* _DIRECTIONS FOR THIS TASK_: Transcribe each record below word for word.

─── DATA FOR THIS EXERCISE ───

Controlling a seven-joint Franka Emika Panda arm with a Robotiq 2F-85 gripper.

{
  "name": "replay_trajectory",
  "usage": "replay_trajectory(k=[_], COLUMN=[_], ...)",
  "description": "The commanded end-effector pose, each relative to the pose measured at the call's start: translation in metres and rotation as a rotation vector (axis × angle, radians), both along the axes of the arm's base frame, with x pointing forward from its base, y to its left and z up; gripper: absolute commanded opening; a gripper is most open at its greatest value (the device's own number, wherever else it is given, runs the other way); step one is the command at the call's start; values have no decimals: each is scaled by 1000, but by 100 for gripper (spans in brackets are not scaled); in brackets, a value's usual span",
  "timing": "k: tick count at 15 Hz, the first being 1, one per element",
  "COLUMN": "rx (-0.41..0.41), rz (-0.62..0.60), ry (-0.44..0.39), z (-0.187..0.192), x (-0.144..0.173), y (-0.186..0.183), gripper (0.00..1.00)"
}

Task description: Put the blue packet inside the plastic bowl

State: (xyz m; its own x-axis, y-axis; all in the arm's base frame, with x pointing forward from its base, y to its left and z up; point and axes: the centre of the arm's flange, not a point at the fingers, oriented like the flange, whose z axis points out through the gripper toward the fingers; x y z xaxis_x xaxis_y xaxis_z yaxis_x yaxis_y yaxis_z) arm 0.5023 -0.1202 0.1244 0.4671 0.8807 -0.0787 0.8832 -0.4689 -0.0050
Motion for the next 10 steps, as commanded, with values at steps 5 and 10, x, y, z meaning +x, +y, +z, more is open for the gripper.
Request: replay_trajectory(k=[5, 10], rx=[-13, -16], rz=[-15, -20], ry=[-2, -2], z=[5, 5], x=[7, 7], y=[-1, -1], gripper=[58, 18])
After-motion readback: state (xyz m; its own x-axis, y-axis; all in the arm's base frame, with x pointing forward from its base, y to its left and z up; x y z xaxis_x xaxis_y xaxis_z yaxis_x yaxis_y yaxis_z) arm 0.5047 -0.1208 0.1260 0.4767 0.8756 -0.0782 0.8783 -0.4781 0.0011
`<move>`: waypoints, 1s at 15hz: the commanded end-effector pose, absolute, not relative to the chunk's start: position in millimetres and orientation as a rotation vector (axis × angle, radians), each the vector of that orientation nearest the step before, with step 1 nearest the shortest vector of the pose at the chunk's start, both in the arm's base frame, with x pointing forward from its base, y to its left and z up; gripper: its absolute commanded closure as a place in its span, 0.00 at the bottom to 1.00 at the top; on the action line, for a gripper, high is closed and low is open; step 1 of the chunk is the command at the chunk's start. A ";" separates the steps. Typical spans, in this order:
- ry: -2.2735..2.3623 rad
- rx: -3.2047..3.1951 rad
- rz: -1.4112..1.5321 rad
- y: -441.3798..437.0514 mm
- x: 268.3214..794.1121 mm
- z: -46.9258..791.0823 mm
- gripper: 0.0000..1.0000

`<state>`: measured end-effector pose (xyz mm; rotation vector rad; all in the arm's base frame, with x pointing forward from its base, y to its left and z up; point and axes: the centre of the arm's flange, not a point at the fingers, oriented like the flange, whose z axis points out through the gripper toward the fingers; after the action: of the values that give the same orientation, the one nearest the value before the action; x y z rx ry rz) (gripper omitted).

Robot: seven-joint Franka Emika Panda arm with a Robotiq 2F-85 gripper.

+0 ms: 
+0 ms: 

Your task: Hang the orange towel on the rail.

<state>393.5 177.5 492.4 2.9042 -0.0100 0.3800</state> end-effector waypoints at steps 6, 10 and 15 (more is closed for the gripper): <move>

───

* _FINISHED EXERCISE_:
Controlling a seven-joint Franka Emika Panda arm with a Robotiq 2F-85 gripper.

{
  "name": "replay_trajectory",
  "usage": "replay_trajectory(k=[_], COLUMN=[_], ...)",
  "description": "The commanded end-effector pose, each relative to the pose measured at the call's start: translation in metres and rotation as a rotation vector (axis × angle, radians), both along the axes of the arm's base frame, with x pointing forward from its base, y to its left and z up; gripper: absolute commanded opening; a gripper is most open at its greatest value (the device's own number, wherever else it is given, runs the other way); step one is the command at the call's start; values have no decimals: each is scaled by 1000, but by 100 for gripper (spans in brackets are not scaled); in brackets, a value's usual span",
  "timing": "k: tick count at 15 Hz, the first being 1, one per element",
  "COLUMN": "rx (-0.41..0.41), rz (-0.62..0.60), ry (-0.44..0.39), z (-0.187..0.192), x (-0.144..0.173), y (-0.186..0.183), gripper (0.00..1.00)"
}

Task description: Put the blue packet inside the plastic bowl

State: (xyz m; its own x-axis, y-axis; all in the arm's base frame, with x pointing forward from its base, y to its left and z up; point and axes: the centre of the arm's flange, not a point at the fingers, oriented like the flange, whose z axis points out through the gripper toward the fingers; x y z xaxis_x xaxis_y xaxis_z yaxis_x yaxis_y yaxis_z) arm 0.5023 -0.1202 0.1244 0.4671 0.8807 -0.0787 0.8832 -0.4689 -0.0050
Motion for the next 10 steps, as commanded, with values at steps 5 and 10, x, y, z meaning +x, +y, +z, more is open for the gripper.
Request: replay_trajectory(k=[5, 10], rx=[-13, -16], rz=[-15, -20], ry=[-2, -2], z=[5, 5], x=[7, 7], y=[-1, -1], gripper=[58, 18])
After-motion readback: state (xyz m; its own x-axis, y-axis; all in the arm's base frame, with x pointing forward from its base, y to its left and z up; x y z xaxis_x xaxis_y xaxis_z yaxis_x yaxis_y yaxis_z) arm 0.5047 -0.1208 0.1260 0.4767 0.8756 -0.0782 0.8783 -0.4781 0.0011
`<move>`: waypoints, 1s at 15hz: the commanded end-effector pose, absolute, not relative to the chunk's start: position in millimetres and orientation as a rotation vector (axis × angle, radians), each the vector of that orientation nearest the step before, with step 1 nearest the shortest vector of the pose at the chunk's start, both in the arm's base frame, with x pointing forward from its base, y to its left and z up; gripper: its absolute commanded closure as a place in its span, 0.00 at the bottom to 1.00 at the top; on the action line, for a gripper, high is closed and low is open; step 1 of the chunk is the command at the chunk's start. A ";" separates the steps. Typical spans, in this order:
- ry: -2.2735..2.3623 rad
- rx: -3.2047..3.1951 rad
- rz: -1.4112..1.5321 rad
- y: -441.3798..437.0514 mm
- x: 268.3214..794.1121 mm
- z: -46.9258..791.0823 mm
- gripper: 0.0000..1.0000

`<state>`: measured end-effector pose (xyz mm; rotation vector rad; all in the arm's base frame, with x pointing forward from its base, y to its left and z up; point and axes: the centre of the arm's flange, not a point at the fingers, oriented like the flange, whose z axis points out through the gripper toward the fingers; after the action: of the values that give the same orientation, the one nearest the value before the action; x y z rx ry rz) (gripper omitted).

Robot: seven-joint Franka Emika Panda arm with a Robotiq 2F-85 gripper.

+0 ms: 
+0 ms: 

Your task: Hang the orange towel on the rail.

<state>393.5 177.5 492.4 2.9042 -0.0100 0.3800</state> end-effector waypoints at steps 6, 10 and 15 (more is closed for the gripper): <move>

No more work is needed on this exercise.